By comparing the hydrogen index (HI) to the oxygen index (OI), the RE pyrolysis technique is typically used to determine the kerogen types (organic matter types). All data are shown on a modified Van-Krevelen diagram (Fig. 2a) in which type II and type III areas are invisible. On the other hand, some data are located in the lower-left portion of the diagram which is helpful in the event of a problematic kerogen type interpretation. Figure 2b illustrates the relationship between the HI and Tmax values which correspond to kerogen types II–III but the others are unidentified. These complex data points to a decrease in HI due to increased hydrocarbon expelled while organic matter subsiding into higher temperature.

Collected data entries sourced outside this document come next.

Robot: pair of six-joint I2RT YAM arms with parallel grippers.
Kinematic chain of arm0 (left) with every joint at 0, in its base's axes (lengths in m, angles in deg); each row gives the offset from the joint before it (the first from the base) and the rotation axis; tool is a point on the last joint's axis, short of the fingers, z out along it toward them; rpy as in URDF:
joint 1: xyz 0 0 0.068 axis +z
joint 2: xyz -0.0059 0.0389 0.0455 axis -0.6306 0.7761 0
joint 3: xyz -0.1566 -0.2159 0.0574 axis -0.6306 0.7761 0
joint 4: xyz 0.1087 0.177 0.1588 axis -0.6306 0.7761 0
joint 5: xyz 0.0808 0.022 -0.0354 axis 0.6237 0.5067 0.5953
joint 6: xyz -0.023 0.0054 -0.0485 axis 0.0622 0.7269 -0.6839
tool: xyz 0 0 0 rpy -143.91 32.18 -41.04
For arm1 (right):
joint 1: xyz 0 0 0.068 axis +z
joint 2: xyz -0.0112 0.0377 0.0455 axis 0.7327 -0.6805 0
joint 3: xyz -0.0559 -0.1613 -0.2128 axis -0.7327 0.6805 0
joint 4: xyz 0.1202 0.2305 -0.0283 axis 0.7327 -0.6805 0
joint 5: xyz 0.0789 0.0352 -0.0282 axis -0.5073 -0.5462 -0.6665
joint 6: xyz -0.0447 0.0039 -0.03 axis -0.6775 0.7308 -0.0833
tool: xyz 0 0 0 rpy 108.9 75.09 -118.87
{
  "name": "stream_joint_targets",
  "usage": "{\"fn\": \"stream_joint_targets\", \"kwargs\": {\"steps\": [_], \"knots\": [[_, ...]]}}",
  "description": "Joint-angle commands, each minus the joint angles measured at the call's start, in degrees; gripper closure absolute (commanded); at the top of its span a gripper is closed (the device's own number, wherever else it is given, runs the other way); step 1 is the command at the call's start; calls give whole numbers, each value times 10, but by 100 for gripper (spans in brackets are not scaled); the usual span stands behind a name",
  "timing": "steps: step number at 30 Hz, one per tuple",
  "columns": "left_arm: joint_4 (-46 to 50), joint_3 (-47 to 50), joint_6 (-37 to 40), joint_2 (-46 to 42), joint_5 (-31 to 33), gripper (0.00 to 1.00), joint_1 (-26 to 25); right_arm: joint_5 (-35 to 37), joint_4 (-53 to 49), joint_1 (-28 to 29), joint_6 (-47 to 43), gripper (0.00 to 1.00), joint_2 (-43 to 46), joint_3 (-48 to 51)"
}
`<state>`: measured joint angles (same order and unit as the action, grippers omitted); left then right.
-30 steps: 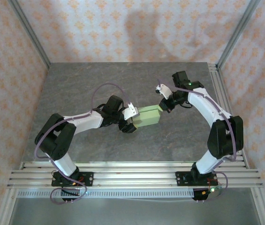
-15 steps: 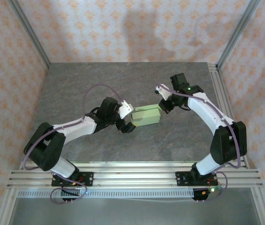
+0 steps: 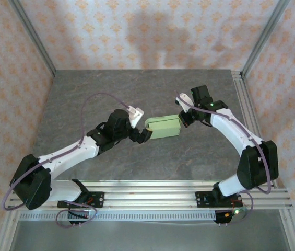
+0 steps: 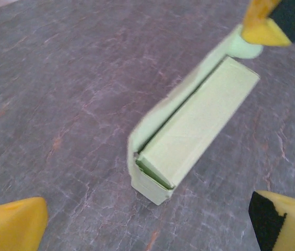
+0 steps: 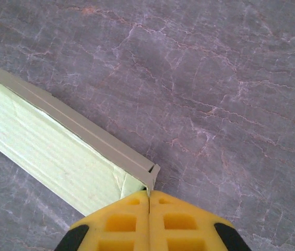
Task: Fold the paper box
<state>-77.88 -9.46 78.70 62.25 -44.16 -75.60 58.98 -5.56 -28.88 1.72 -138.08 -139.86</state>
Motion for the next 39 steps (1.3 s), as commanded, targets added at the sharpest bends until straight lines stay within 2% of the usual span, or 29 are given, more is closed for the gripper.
{"fn": "stream_joint_targets", "kwargs": {"steps": [1, 8, 13, 24, 31, 39], "knots": [[50, -34, -75, 42, 43, 0, -2, 24, 42, 2, 13, 100, 22, 13], [44, -92, -210, 120, 24, 10, -2, 27, 80, 3, 18, 100, 32, 39], [33, -113, -294, 151, 25, 23, -2, 26, 90, 2, 35, 100, 36, 45], [78, -147, -323, 208, 36, 49, -4, 20, 112, 2, 86, 100, 49, 61], [98, -164, -333, 233, 44, 56, -5, 46, 149, 3, 153, 100, 49, 83], [115, -186, -332, 243, 48, 57, -7, 58, 183, 3, 239, 100, 59, 106]]}}
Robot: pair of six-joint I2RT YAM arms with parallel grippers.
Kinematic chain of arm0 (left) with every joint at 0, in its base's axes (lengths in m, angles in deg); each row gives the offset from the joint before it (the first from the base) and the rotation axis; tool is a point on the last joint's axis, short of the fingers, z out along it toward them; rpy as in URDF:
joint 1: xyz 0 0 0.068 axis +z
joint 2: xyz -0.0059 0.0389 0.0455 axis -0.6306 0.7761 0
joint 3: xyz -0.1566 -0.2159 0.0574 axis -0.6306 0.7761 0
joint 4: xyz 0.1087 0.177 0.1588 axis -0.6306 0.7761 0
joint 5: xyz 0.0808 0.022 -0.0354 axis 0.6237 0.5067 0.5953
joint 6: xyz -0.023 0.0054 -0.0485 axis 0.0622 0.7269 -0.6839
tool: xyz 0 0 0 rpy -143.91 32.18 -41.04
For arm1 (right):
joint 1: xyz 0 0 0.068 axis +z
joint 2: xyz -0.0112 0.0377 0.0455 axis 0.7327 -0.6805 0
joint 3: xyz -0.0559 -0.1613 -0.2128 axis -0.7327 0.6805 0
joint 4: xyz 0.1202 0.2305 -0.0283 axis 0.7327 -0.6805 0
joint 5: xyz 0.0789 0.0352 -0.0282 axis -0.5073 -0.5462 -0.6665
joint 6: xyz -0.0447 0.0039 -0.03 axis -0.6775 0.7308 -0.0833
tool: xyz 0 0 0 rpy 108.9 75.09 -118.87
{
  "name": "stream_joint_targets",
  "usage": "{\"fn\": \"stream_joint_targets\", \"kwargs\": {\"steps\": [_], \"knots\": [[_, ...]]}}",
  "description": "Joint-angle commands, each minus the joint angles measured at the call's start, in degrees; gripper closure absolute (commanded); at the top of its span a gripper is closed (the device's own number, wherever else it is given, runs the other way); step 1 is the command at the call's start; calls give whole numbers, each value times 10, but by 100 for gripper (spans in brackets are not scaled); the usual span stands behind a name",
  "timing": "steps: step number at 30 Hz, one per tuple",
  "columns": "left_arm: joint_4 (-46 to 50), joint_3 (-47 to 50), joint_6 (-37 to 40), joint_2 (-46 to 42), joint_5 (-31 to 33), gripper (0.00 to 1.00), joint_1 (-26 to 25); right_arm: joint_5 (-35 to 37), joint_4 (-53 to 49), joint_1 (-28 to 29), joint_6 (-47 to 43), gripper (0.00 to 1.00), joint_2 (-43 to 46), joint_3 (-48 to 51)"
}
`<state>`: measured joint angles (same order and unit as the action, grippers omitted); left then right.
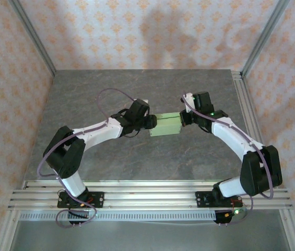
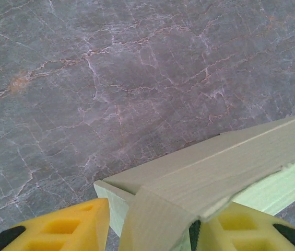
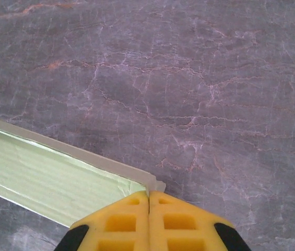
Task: Fold the paper box
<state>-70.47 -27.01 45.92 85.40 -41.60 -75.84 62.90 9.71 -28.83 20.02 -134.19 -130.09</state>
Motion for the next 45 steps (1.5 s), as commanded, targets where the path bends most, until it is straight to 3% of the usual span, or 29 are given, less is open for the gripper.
{"fn": "stream_joint_targets", "kwargs": {"steps": [1, 23, 45], "knots": [[40, -10, -4, 11, 21, 57, -5, 18, 29, 2, 73, 100, 22, 7], [62, -41, -5, 25, 19, 56, -12, 85, 97, 15, 196, 100, 59, 97], [64, -45, -8, -2, 10, 53, -12, 73, 200, 17, 181, 100, 83, 194]]}}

Hydrocarbons with increasing thermal maturity are expelled from the system resulting in a decrease in hydrogen indices (Behar et al. 1992; Singh et al. 2021). Peters and Cassa (1994) describtively suggested that more hydrocarbon products caused the kerogen becoming in hydrogen and relatively enriched in carbon. Conformably, the HI/OI ratios of mature or over-mature source rocks converge toward the origin resulting in type III (Tissot and Welte 1984). Still, type IV does not reflect the initial kerogen quality. Additionally, the original kerogen type I can exhibit toward HI is more significant than 400 mg HC/g TOC for oil-rich sources (Core Laboratories 1993). The HI of the examined samples, on the other hand, is slightly less than 400 mg HC/g TOC, which is likely due to the higher temperature and is more associated with type I.

Fig. 2
figure 2

Classification of kerogen types using a modified Van-Krevelen diagram (a) and hydrogen index vs Tmax (b)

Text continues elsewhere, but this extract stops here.